Überraschend war dagegen sicherlich das schlechte Abschneiden der dänischen Delegation, die von den Buchmachern eigentlich auf einem der vorderen Plätze gehandelt worden war. Denn „Should've Known Better“ war eine sehr leichtfüßige Nummer, dabei, dem deutschen Beitrag nicht unähnlich, recht leise inszeniert, und stammte von einer Sängerin, die neben einer guten Stimme auch noch einen sehr hohen Cuteness-Faktor vorweisen konnte.
Ebenfalls auf einem der hinteren Plätze landeten Jedward aus Irland, die man bereits aus dem letzten Jahr in Düsseldorf kennt, wo sie mit ihrem Ohrwurm „Lipstick“ den achten Platz belegen konnten. Dieses Jahr liegen sie dagegen weit abgeschlagen auf dem 19. Platz, obwohl ihre aktuelle Nummer „Waterline“ eigentlich nicht wirklich schlecht klang, wenn sie natürlich auch – im typischen Jedward-Stil – sehr Boyband-lastig und ordentlich trashig war. Aber Trash gehört mittlerweile zum «Eurovision Song Contest» genauso dazu wie die Mütze zu Roman Lob. Der russische Beitrag hat indes gezeigt, dass man mit einem, nennen wir es einmal „untypischen“, Auftritt auch sehr erfolgreich sein kann – die sechs tanzenden und backenden Babuschkas erreichten immerhin einen außerordentlich guten zweiten Platz.

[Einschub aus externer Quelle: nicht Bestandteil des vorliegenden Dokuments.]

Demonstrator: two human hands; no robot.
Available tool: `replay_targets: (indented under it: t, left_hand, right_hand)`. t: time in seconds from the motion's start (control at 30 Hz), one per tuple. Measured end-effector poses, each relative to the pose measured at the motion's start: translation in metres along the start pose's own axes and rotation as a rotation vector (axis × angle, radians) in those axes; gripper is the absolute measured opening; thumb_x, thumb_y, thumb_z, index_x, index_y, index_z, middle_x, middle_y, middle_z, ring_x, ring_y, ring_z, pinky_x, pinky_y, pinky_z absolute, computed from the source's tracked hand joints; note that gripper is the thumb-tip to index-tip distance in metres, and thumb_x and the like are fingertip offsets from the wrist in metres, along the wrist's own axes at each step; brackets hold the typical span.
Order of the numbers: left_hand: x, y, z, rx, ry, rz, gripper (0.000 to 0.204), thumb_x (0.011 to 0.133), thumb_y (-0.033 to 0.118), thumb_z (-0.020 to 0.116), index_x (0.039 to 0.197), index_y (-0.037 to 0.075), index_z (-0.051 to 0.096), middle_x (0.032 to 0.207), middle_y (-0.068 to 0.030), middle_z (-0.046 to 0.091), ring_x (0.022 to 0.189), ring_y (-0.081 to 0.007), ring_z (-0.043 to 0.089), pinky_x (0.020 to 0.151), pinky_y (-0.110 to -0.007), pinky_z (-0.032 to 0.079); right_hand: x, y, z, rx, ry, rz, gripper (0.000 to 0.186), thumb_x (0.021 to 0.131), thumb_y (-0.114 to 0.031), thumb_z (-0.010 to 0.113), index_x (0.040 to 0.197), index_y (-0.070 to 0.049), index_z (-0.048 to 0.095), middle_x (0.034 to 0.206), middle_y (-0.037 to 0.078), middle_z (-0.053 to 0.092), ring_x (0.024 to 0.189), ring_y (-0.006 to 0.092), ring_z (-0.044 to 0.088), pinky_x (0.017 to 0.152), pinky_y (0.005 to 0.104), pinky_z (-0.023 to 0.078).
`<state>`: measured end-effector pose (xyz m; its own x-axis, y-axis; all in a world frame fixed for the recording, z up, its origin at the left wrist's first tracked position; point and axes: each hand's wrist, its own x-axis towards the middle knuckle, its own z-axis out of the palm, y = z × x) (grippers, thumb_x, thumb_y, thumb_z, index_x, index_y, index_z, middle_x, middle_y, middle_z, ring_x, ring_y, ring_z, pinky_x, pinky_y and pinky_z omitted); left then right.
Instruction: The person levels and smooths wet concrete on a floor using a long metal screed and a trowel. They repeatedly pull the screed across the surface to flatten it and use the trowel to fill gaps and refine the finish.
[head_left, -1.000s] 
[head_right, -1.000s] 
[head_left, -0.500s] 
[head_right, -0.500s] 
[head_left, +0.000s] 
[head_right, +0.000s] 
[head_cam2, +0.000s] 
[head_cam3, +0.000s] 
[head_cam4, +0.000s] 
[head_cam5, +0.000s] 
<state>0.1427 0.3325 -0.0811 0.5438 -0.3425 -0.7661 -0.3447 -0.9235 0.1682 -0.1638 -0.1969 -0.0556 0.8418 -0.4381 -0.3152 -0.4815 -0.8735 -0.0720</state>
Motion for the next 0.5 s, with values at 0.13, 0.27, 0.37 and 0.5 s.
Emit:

Aber auch große Stimmen wurden gewürdigt. Eine der faszinierendsten kam mit der Sängerin Rona Nishliu dieses Jahr sicherlich aus Albanien, das mit seinem fünften Platz sicherlich ebenso zufrieden sein kann. In ihrem sehr depressiven Klagelied, das obendrein mit roten Spots und einer auf Vollgas laufenden Nebelmaschine sehr düster inszeniert wurde, schraubte sie ihre Stimme nach oben, bis im heimischen Wandschrank die Gläser klirrten. Soetwas ist natürlich Geschmackssache, aber in Europa schien es anzukommen. Ebenso konnte die Spanierin Pastora Solar mit „Quédate conmigo“ den Kontinent zum Anrufen animieren; im Gegensatz zu ihrer albanischen Kollegin war ihr Song zwar deutlich mainstreamiger (schnitt aber interessanterweise mit dem zehnten Platz etwas schlechter ab), musikalisch aber gleichsam sehr anspruchsvoll; eine Herausforderung, die Solar mit Bravour meisterte.

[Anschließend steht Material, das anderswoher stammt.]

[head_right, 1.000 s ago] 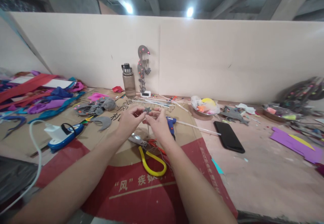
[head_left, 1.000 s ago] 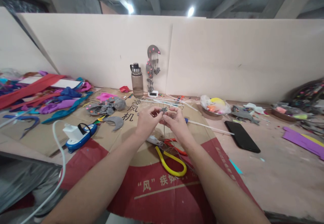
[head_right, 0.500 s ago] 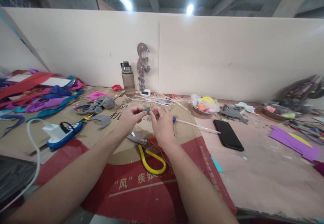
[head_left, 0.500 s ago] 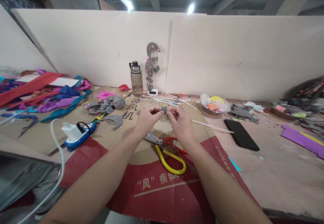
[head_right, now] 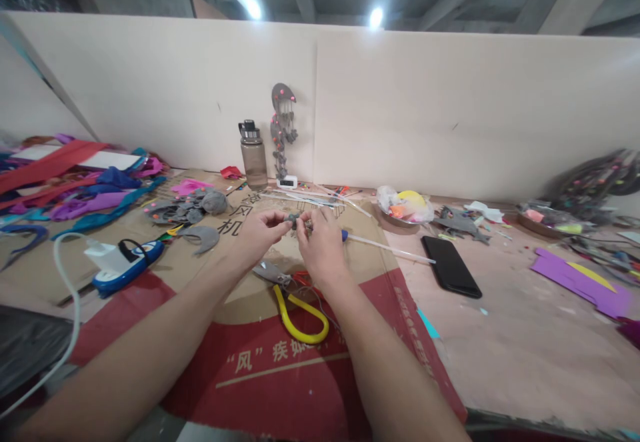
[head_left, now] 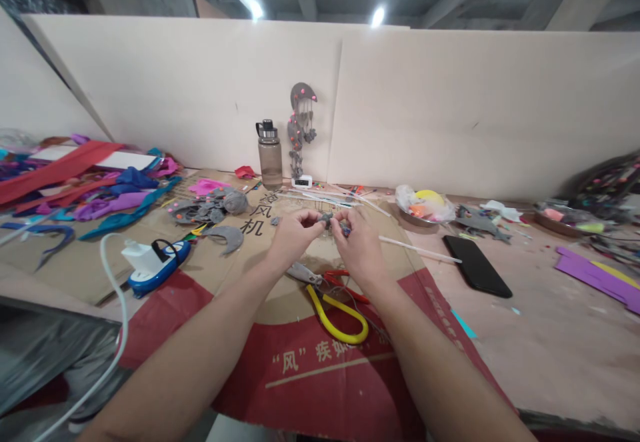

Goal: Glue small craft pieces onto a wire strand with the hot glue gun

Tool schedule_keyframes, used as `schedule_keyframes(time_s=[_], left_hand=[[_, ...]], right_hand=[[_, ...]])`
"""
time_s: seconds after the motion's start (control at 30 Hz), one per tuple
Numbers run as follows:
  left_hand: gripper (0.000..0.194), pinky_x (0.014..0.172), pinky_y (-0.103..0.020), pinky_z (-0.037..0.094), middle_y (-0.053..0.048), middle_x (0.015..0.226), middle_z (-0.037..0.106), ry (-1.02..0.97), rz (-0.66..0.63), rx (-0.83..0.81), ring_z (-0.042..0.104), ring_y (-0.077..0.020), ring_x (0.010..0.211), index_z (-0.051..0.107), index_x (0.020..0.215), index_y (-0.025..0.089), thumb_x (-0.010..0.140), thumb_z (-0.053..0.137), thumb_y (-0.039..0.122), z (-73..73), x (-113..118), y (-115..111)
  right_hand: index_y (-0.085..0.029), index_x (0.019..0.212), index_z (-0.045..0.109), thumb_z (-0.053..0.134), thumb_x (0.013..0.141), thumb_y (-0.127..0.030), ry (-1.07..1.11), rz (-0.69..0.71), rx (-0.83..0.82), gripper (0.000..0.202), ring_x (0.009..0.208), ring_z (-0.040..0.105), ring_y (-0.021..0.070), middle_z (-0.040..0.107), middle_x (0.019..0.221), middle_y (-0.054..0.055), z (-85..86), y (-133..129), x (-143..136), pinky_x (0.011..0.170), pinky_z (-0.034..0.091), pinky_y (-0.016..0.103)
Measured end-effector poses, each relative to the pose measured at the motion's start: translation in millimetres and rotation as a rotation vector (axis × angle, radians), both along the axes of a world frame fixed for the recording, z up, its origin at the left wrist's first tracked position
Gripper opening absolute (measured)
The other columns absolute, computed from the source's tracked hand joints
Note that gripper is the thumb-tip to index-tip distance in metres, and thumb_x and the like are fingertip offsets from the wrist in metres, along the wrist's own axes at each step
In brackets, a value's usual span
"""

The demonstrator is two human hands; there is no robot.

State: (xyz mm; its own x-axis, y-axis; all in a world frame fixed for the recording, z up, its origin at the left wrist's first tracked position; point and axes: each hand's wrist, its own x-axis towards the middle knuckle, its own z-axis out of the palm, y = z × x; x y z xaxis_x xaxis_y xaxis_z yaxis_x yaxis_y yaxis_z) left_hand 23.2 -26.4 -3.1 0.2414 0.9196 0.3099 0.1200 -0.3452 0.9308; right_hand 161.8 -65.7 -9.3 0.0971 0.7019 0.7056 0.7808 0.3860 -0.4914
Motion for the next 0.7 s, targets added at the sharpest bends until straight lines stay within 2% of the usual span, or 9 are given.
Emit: schedule_keyframes(time_s=[0.2,0.47,0.7], left_hand=[[0.009,0.055,-0.021,0.034,0.004,0.058,0.052,0.044,0.014,0.005,0.04,-0.0079,0.054,0.062,0.068,0.014,0.068,0.061,0.023,3.9,-1.1,-2.9],[0.011,0.055,-0.022,0.035,0.005,0.056,0.05,0.073,-0.009,0.026,0.041,-0.0089,0.055,0.062,0.068,0.015,0.069,0.06,0.027,2.6,-2.2,-1.6],[0.013,0.061,-0.023,0.038,0.002,0.064,0.058,0.14,-0.019,0.111,0.048,-0.0108,0.062,0.064,0.07,0.015,0.071,0.057,0.026,0.8,-4.2,0.8]], right_hand=[[-0.019,0.083,0.056,0.054,0.087,-0.021,-0.03,-0.012,-0.003,0.005,0.084,0.054,0.0198,0.057,0.089,0.006,-1.2,0.6,0.2,0.077,0.043,0.032],[-0.02,0.084,0.057,0.055,0.087,-0.022,-0.038,-0.012,-0.013,0.005,0.082,0.054,0.0193,0.057,0.089,0.006,-1.4,0.3,1.0,0.075,0.043,0.032],[-0.02,0.087,0.057,0.054,0.086,-0.024,-0.017,-0.017,-0.022,0.006,0.083,0.054,0.0202,0.059,0.091,0.007,-2.6,0.1,0.6,0.075,0.043,0.033]])
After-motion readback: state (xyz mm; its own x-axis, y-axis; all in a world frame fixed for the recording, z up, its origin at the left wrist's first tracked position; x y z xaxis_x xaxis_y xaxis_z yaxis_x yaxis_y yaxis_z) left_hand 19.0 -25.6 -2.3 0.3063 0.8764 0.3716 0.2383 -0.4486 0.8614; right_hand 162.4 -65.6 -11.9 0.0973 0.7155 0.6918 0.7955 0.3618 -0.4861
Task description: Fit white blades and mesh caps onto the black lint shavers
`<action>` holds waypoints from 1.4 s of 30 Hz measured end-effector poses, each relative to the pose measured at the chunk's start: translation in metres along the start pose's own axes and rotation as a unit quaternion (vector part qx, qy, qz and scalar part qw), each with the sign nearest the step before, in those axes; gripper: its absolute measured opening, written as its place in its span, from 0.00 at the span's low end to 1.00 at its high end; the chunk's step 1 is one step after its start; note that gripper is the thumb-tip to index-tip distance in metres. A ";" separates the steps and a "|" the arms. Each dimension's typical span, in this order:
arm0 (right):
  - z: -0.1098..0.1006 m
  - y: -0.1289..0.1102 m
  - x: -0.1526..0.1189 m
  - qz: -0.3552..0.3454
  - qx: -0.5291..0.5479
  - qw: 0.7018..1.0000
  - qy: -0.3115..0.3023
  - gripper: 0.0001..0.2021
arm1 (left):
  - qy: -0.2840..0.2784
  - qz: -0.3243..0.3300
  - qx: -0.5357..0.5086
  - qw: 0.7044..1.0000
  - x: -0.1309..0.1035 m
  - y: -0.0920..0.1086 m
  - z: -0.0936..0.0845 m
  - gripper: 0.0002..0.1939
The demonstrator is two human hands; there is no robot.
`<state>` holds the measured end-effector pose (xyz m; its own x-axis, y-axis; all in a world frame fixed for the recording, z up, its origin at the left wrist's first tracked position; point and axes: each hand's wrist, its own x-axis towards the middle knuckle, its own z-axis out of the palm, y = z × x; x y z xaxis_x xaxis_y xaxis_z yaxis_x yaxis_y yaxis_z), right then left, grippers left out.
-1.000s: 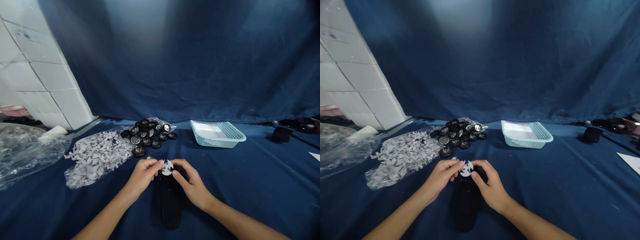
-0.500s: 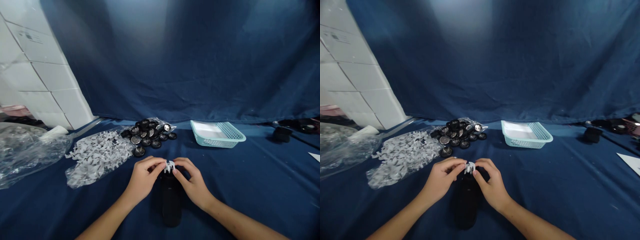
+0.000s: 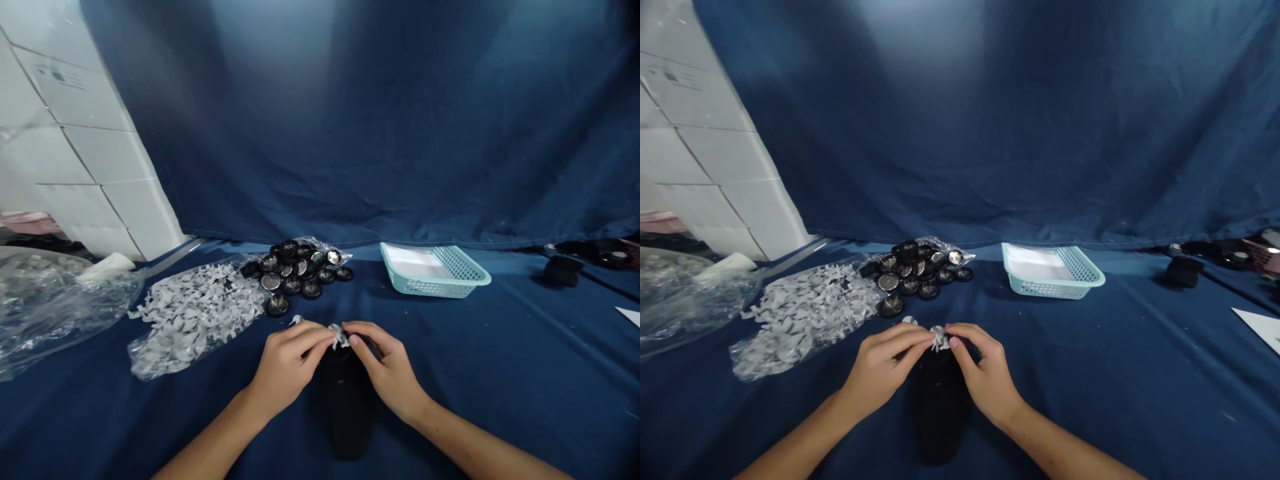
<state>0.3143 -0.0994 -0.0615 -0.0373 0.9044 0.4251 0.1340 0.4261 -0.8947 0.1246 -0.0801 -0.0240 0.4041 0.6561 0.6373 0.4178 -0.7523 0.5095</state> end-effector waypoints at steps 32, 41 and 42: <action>-0.002 0.002 -0.002 0.002 0.016 1.000 -0.013 0.13 | -0.011 -0.030 -0.023 0.999 0.002 -0.004 -0.005 0.09; -0.002 0.000 -0.006 -0.102 -0.095 0.990 0.002 0.17 | -0.024 -0.093 -0.099 0.990 0.000 -0.005 -0.002 0.05; -0.002 -0.001 -0.006 -0.111 -0.100 0.989 0.002 0.17 | -0.019 -0.094 -0.096 0.991 0.000 -0.004 -0.002 0.04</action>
<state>0.3163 -0.1051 -0.0632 -0.0832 0.7891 0.6086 0.3153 0.6001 -0.7351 0.1213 -0.0768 -0.0252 0.3665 0.7846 0.5002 0.3273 -0.6119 0.7200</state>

Für Deutschland sollte am Ende des Abends jedenfalls eines feststehen: Wenn man weiterhin ergebnisorientiert am «Eurovision Song Contest» teilnehmen will, scheint «Unser Star für...» der einzige Ansatz zu sein, mit dem man dies bewerkstelligen kann. Denn mit allen anderen Mechanismen, ob mit einer internen Entscheidung ohne Beteiligung der Öffentlichkeit wie bei Alex Swings, Oscar Sings 2009 (Platz 20 von 25) oder einer mehrstündigen einzelnen Vorentscheidungsshow mit bekannteren Künstlern, bei der dann wie etwa 2008 entschieden wird, dass die No Angels antreten sollen (Platz 23 von 23), war dies nicht möglich. Mit «Unser Star für...», einer Sendung, in der man junge Talente finden kann, die sich in dem Format entfalten dürfen, konnte man jedoch mit einem Sieg und zwei weiteren Top-Ten-Platzierungen innerhalb von drei Jahren der ewigen und aus damaliger Sicht scheinbar endlosen «ESC»-Misere entkommen. If it ain't broke, don't fix it. Just don't.